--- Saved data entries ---
========================================

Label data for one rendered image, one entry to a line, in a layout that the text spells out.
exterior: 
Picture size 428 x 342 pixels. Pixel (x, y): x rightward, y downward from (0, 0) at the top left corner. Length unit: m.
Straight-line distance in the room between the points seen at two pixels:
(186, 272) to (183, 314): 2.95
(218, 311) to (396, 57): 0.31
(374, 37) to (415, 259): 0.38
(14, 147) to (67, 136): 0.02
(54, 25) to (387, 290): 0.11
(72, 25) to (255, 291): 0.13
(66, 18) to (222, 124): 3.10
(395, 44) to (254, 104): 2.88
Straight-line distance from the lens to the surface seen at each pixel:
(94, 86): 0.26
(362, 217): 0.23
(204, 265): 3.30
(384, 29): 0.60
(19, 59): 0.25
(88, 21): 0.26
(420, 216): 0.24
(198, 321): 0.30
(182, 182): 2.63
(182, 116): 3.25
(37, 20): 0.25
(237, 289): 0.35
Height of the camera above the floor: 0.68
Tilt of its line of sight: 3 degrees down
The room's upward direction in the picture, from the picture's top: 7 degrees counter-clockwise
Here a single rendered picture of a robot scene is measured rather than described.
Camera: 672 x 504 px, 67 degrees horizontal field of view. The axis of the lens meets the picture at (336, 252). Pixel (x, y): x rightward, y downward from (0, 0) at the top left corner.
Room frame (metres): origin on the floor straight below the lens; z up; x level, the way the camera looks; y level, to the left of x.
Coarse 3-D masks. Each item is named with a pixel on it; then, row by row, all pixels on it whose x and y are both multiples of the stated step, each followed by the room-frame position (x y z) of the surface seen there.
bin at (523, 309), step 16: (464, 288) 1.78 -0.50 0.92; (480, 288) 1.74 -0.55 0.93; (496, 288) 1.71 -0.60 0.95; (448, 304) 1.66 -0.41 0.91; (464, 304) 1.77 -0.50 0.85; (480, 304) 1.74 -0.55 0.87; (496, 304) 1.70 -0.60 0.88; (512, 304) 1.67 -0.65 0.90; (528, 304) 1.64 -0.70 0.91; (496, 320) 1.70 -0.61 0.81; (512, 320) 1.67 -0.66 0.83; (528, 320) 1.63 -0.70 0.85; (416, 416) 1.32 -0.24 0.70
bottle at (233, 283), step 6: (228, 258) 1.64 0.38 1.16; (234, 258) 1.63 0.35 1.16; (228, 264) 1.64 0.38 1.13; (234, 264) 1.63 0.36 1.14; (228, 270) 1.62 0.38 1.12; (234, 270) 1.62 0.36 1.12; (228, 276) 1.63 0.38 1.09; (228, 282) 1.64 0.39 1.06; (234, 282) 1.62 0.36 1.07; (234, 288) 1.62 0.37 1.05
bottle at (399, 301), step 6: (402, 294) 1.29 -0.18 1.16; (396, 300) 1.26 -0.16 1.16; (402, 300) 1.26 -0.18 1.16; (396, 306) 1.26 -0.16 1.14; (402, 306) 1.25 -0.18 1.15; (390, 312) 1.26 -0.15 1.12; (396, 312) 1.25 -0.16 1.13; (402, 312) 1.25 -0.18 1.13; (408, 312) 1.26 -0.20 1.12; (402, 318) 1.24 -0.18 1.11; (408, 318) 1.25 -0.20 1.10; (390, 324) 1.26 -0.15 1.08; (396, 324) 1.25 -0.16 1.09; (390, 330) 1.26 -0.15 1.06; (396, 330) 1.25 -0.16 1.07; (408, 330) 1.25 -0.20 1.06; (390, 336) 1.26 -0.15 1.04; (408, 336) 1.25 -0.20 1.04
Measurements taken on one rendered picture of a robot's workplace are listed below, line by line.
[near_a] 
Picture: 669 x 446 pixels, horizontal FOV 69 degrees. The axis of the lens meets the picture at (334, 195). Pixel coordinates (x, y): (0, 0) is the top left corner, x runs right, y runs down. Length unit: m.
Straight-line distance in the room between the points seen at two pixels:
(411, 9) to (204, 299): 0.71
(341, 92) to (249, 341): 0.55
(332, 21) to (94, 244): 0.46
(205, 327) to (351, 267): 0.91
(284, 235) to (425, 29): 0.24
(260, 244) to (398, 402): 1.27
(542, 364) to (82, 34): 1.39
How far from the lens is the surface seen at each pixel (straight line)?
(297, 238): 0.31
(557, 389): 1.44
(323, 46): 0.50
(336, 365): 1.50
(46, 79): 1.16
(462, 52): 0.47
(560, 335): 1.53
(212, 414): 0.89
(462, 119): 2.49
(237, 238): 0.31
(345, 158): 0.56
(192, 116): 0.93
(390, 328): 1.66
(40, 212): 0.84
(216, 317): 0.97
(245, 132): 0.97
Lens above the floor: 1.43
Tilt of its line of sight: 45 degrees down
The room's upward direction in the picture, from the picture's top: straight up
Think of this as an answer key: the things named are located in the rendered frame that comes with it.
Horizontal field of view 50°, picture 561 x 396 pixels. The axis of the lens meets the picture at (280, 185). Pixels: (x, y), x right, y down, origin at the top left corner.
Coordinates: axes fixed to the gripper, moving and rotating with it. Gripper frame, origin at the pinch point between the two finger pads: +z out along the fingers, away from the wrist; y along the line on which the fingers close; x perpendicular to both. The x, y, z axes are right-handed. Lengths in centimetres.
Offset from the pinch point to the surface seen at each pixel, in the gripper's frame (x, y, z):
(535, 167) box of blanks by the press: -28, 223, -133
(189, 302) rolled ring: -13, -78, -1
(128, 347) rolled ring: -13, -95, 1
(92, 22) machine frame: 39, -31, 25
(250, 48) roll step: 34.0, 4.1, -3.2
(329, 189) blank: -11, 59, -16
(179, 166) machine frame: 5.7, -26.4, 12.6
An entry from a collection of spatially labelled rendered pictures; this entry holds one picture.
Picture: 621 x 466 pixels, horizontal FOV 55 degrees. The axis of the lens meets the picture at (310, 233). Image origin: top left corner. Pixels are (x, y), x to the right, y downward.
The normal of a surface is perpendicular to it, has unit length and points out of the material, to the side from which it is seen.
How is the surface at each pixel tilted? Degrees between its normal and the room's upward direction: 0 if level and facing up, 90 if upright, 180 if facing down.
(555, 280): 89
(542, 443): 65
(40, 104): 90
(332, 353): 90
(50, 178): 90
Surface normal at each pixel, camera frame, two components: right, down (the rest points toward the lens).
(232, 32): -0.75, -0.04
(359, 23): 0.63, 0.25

========================================

--- The task ---
Which lines above contain the word "pixels"? List them.

--- Your response ---
Picture size 428 x 342 pixels. Pixel (x, y): x rightward, y downward from (0, 0) at the top left corner. Length unit: m.
Straight-line distance in the room between the points seen at two pixels:
Coarse 3-D masks. Each item is named with a pixel on it; then, row by row, all pixels on it whose x and y are both multiples of the stated step, each followed by the room-frame position (x y z) of the surface seen there.
Picture: 669 x 446 pixels, horizontal FOV 69 degrees. The axis of the lens meets the picture at (334, 195). Pixel coordinates (x, y): (0, 0) is the top left corner, x runs right, y runs down. Length unit: m.
Straight-line distance in the room between the points seen at two pixels:
Horizontal field of view 50°, picture 561 x 396 pixels. The axis of the lens meets the picture at (280, 185). Pixels: (x, y), x right, y down, origin at the top left corner.
Picture: 621 x 466 pixels, horizontal FOV 55 degrees. The axis of the lens meets the picture at (310, 233). Image origin: top left corner. Pixels are (x, y), x to the right, y downward.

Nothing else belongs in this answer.